Plaintiffs broadly allege that Defendants, collectively, are responsible for a policy that
excludes certain offenders from entering the dog-handler program, though it is not clear who the
Defendants are, much less how any of them is involved in creating or implementing the alleged
policy. Indeed, no individual Defendant is even identified in the body of the complaint. Cf. Gilmore
v. Corr. Corp. of Am., 92 F. App’x 188, 190 (6th Cir. 2004) (dismissing complaint where plaintiff
failed to allege how any named defendant was involved in the violation of his rights); Frazier v.
Michigan, 41 F. App’x 762, 764 (6th Cir. 2002) (dismissing plaintiff’s claims where the complaint
did not allege with any degree of specificity which of the named defendants were personally involved
in or responsible for each alleged violation of rights). Moreover, the only allegations supporting the
existence of the alleged policy are statements by unidentified LCF personnel, but none of those
statements implicate Defendants. To the contrary, the allegation that certain prisoners are placed in
a “Centralized no-hire category for certain programs,” suggests that the MDOC, the entity generally
responsible for assigning prisoners to vocational programs, is the one responsible for excluding
certain prisoners from the dog-handler program.

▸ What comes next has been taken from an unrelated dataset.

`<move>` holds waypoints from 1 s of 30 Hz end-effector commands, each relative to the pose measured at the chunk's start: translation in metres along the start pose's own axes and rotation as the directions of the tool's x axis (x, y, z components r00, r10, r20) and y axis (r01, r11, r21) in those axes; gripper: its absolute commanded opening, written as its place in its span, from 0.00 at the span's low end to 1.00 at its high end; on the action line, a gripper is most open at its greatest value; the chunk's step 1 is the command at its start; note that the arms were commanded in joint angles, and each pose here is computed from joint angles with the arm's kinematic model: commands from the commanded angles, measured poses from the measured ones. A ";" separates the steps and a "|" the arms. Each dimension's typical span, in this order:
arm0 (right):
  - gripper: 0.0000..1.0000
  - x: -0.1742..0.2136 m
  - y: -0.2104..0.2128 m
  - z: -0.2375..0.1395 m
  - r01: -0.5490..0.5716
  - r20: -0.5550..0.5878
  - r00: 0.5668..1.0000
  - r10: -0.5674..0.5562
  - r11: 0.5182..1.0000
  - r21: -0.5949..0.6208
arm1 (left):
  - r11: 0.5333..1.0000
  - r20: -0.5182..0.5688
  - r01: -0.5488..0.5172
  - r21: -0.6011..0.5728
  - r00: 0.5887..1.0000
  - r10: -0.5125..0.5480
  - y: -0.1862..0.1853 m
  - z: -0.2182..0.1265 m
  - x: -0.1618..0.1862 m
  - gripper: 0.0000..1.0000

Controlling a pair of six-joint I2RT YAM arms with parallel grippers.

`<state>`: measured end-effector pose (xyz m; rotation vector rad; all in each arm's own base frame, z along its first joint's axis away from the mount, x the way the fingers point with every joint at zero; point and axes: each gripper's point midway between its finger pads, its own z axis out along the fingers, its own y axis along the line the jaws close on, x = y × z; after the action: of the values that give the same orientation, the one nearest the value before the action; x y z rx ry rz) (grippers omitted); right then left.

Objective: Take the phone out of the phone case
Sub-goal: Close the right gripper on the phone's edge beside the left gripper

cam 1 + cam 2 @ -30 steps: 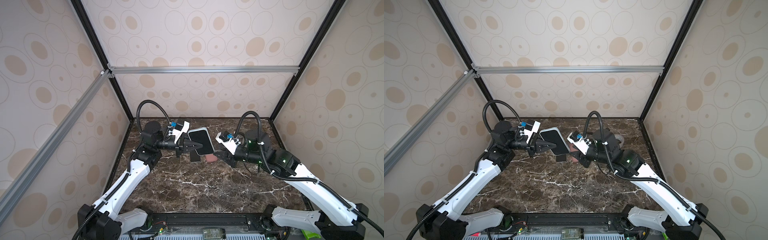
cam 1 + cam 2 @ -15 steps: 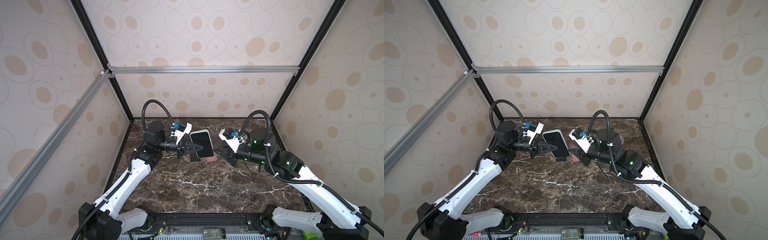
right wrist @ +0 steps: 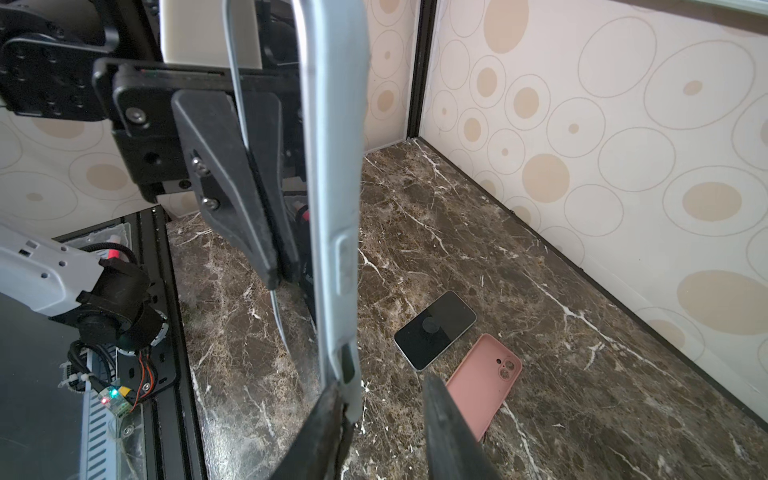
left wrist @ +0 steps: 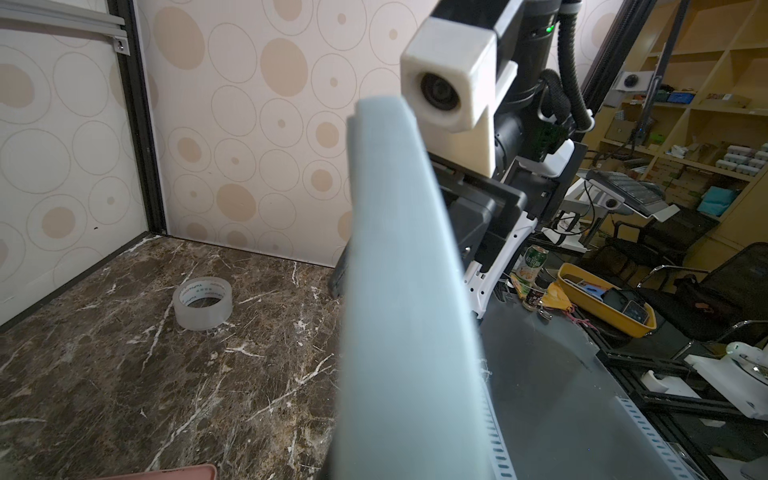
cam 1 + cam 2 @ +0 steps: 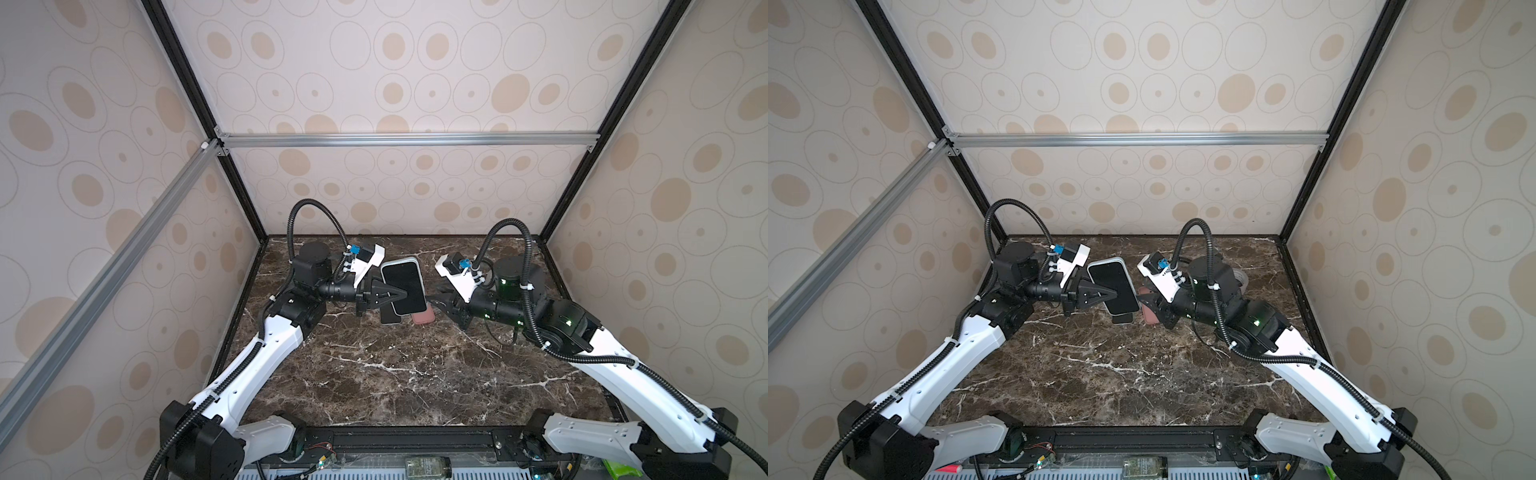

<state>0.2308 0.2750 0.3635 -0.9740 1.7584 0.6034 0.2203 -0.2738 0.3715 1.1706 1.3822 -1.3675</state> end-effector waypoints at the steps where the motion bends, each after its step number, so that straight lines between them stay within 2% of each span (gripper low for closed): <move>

Furthermore, the nature of Plaintiffs’ injury is unclear. Just as the complaint broadly
refers to “Defendants,” it also broadly refers to “Plaintiffs,” a term that apparently includes other
prisoners who are or were incarcerated at LCF. (See Compl. ¶¶ 4, 11.) There are no allegations
indicating that the named Plaintiffs suffered any specific harm, however. Plaintiffs do not identify
an instance or time period in which they were prevented from entering the dog-handler program.

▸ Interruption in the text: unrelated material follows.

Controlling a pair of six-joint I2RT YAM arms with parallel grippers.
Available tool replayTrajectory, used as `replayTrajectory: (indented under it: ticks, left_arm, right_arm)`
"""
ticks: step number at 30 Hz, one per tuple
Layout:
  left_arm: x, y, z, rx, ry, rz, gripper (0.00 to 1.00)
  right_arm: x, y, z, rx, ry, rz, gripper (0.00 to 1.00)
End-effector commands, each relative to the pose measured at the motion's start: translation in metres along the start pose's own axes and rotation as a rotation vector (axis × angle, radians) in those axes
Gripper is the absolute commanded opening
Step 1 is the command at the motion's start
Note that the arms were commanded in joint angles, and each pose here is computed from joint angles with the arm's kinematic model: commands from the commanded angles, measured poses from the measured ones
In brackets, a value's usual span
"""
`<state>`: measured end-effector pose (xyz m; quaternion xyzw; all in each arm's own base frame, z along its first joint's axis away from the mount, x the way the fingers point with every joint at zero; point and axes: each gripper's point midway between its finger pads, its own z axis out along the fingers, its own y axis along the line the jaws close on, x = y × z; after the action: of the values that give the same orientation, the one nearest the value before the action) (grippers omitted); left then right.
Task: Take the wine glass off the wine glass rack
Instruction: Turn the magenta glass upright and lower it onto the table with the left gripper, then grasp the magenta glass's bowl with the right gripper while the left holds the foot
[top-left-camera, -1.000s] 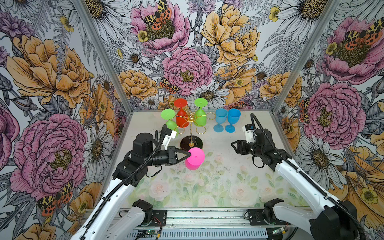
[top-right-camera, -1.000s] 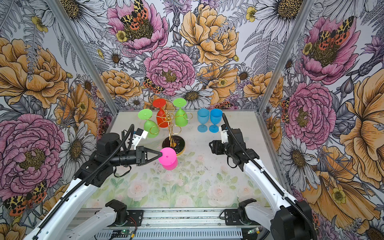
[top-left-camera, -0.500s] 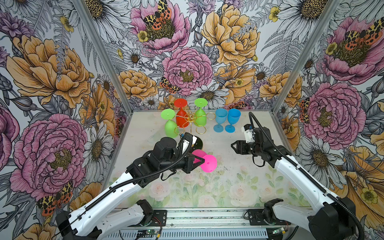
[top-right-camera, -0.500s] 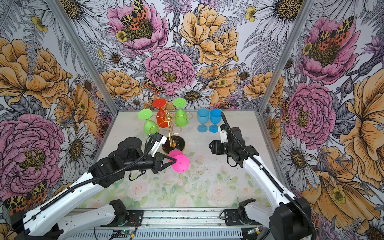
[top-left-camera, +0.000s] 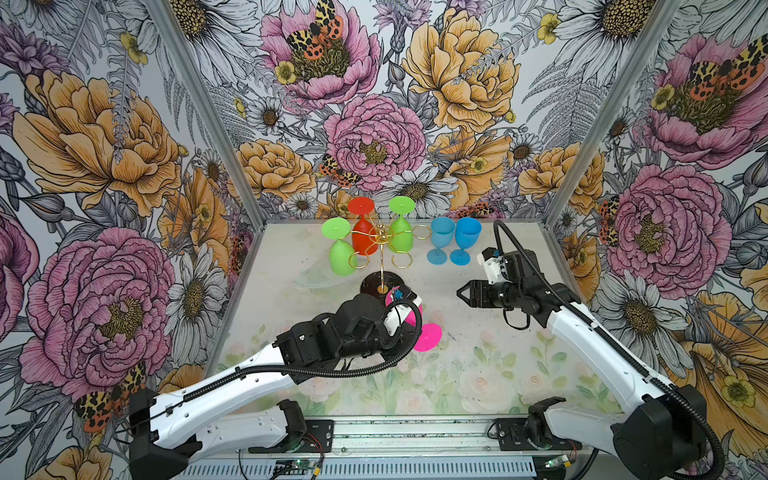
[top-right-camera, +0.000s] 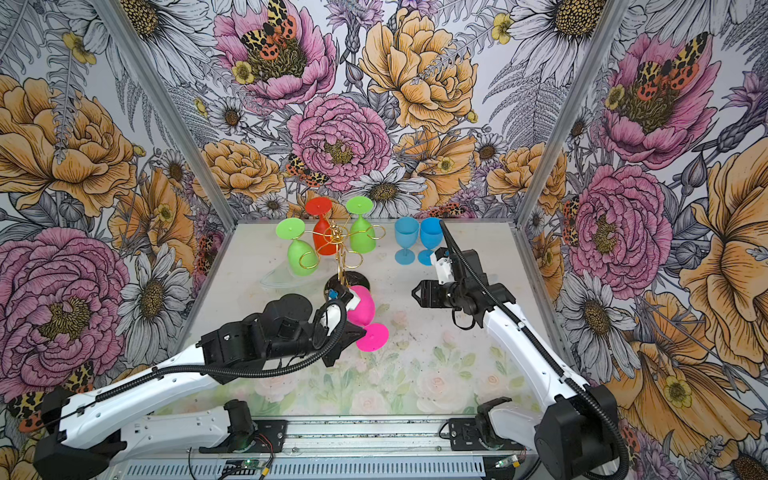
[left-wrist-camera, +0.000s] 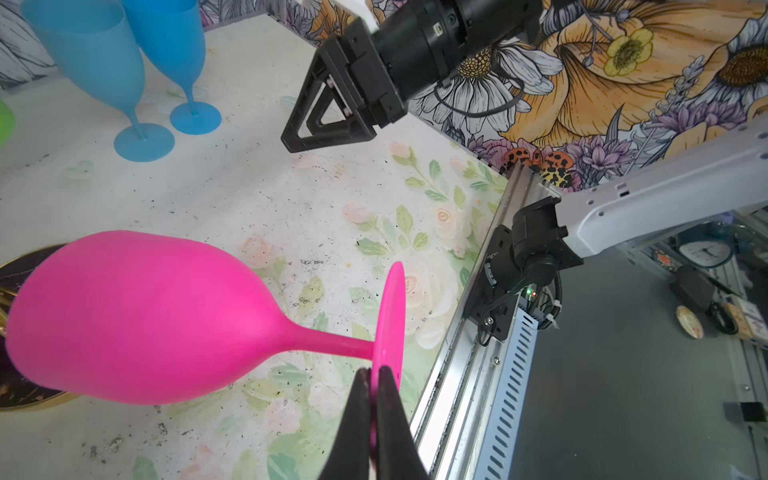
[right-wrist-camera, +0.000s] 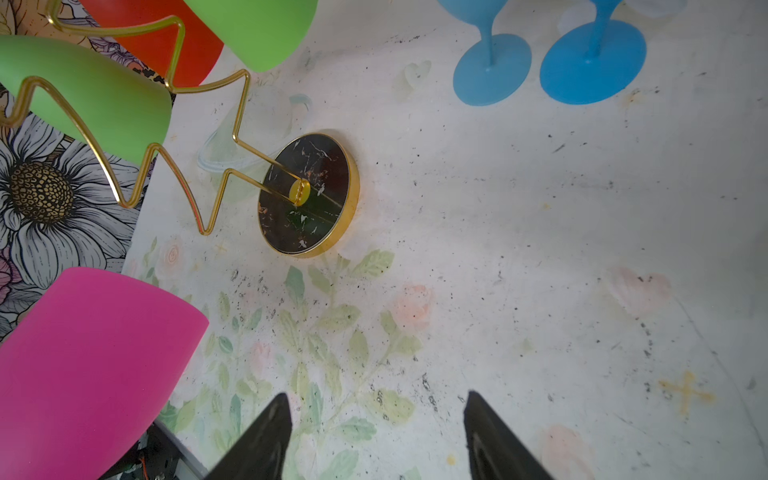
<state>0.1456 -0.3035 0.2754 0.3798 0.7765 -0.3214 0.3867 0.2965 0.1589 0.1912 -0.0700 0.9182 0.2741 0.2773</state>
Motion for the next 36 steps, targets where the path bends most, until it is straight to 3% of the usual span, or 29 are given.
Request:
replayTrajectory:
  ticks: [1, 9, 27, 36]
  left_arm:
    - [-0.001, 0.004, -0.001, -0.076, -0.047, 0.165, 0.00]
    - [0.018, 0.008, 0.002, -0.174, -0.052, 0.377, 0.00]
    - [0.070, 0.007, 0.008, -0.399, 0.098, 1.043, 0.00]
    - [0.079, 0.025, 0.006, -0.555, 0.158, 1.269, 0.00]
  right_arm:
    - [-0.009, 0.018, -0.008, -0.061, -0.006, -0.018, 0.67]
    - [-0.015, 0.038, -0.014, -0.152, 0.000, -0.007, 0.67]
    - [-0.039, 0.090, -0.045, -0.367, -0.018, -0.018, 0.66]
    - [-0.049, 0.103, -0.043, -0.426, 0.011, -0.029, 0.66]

Indeed, there are no allegations specific to Plaintiff Fisher, and the only allegations specific to
Plaintiff Crawford are that he learned about the alleged policy from LCF personnel. (See Compl.
¶¶ 16, 22.) Moreover, there is no indication that the alleged policy even applies to Plaintiffs, as they
do not allege that they are disabled or were convicted of “SCS” crimes. In short, construing the
pleadings liberally, Plaintiffs’ allegations are much too vague and conclusory to plausibly suggest
that Defendants are responsible for preventing Plaintiffs from entering the dog-handler program. See
Twombly, 550 U.S. at 555; Iqbal, 662 U.S. at 678.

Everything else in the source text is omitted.